Expression And Relativity Research Of Cyclic B1 And Cyclic D1 In Severe Reflux Esophaguses, Barrett's Esophagus And Esophageal Adenocarcinoma

Objective:To investigate the expression of Cyclin B1 and Cyclin D1 in cases with severe reflux esophgitis, Barrett's esophagus, esophageal adenocarcinoma and the healthy controls, explore the role of Cyclin B1 and Cyclin D1 on the development of esophageal adenocarcinoma and evaluate whether these two cyclins could be bio-markers for risk of canceration of Barrett esophageal epithelia.Methods:72 patients in conformity with research condition were performed biopsy and pathological examination. They were grouped according to gastroscopy manifestation and pathological results, such as severe reflux esophagitis(RE,25 cases), Barrett esophagus(BE,35 cases), Barrett esophagus mixed with atypical dysplasia(DY,8 cases), esophageal adenocarcinoma (EA,12 cases). Ten cases with normal esophageal mucosa were examined as the control. Then patients with Barrett esophagus were sub-grouped according to Barrett esophageal length, mucous morphology and grades of intestinal metaplasia and atypical dysplasia.
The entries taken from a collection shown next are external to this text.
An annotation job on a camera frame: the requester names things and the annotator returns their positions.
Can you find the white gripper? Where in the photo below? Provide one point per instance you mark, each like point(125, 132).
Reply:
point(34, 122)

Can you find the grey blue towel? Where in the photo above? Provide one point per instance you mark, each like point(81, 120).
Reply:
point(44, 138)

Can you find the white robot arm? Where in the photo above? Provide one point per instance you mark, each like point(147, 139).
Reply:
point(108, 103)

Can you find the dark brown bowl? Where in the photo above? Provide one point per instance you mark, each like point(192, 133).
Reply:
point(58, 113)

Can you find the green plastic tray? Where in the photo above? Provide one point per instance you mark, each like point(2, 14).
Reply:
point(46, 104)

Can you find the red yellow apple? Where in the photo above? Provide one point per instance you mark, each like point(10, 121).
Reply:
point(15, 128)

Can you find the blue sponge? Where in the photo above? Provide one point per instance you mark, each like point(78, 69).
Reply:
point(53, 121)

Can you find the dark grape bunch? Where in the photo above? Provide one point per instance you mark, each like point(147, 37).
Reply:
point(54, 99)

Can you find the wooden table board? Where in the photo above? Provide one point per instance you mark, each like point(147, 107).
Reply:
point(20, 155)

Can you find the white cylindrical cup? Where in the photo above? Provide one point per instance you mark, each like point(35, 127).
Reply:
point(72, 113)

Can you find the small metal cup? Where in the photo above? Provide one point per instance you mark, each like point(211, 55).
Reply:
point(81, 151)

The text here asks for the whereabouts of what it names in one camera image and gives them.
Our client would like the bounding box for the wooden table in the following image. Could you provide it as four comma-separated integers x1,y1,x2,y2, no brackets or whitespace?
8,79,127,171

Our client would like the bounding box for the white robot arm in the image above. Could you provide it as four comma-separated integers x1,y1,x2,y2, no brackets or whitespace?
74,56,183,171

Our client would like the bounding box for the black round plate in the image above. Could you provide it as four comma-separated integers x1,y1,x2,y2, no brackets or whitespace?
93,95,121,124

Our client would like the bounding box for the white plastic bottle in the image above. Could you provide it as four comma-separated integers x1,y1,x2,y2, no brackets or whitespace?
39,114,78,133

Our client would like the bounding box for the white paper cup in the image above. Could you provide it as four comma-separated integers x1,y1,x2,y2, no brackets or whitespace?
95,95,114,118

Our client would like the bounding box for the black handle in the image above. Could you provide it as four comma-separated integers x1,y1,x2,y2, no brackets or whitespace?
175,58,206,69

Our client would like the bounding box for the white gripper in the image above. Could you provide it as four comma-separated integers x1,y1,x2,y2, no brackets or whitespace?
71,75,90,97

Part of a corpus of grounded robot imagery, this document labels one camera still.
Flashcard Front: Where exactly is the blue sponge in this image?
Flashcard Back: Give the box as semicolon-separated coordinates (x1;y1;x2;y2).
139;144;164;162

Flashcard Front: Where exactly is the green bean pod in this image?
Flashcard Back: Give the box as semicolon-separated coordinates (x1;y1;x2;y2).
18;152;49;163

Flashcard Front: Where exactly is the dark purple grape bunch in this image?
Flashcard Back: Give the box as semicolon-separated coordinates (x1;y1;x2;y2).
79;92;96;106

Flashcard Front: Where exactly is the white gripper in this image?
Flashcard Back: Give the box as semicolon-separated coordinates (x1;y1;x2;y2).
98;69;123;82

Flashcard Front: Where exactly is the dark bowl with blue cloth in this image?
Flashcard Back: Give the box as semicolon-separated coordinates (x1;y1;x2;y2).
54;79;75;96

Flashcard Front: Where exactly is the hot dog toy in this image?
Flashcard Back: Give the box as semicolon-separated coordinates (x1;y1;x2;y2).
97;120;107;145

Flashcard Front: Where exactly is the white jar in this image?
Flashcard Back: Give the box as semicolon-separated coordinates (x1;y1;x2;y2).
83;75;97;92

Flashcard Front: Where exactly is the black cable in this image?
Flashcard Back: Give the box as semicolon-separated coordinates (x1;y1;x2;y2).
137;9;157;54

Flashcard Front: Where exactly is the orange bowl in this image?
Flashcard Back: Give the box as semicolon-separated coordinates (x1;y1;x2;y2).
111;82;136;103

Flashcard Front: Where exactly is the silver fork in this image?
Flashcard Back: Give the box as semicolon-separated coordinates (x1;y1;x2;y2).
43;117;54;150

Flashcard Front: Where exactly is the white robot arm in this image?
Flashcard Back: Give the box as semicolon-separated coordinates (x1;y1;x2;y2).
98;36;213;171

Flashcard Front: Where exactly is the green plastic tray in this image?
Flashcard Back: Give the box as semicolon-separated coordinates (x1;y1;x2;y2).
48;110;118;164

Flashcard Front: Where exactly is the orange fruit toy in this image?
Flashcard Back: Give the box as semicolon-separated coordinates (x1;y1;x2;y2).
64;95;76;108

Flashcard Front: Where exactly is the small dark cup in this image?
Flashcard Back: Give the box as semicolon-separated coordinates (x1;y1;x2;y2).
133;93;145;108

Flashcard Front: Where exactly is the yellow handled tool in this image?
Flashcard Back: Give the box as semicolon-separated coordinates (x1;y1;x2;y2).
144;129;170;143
Expression of Cyclin B1 and Cyclin D1 in different groups were examined with immunohistochemistry and analyzed statistically.Results:Cyclin B1 and Cyclin D1 were high expression in the specimens of the BE and EA groups and very low expression in the control and RE groups. Statistical difference was showed (P<0.01).Expression of Cyclin D1 was increasing from the tissues of intestinal metaplasia, atypical dysplasia to adenocarcinoma (17.96vs 21.19 vs 32.63) and there was significant difference among these three groups(P<0.01). However no statistical difference was found about Cyclin B1 among the simple intestinal metaplasia(IM), Barrett's esophagus mixed with atypical dysplasia(DY) and EA groups (20.70vs26.31vs 29.88; P>0.05), but their average sum of ranks was increasing gradually. No difference about expression of Cyclin B1 and Cyclin D1 was found among Barrett esophagus with different lenths, mucous morphology of intestinal metaplasia and different grades of atypical dysplasia.Conclusion:Cyclin B1 and Cyclin D1 as markers of tumour development could evaluate the risk from Barrett esophagus to adenocarcinoma. Perhaps it is the early event in the development of esophageal carcinoma.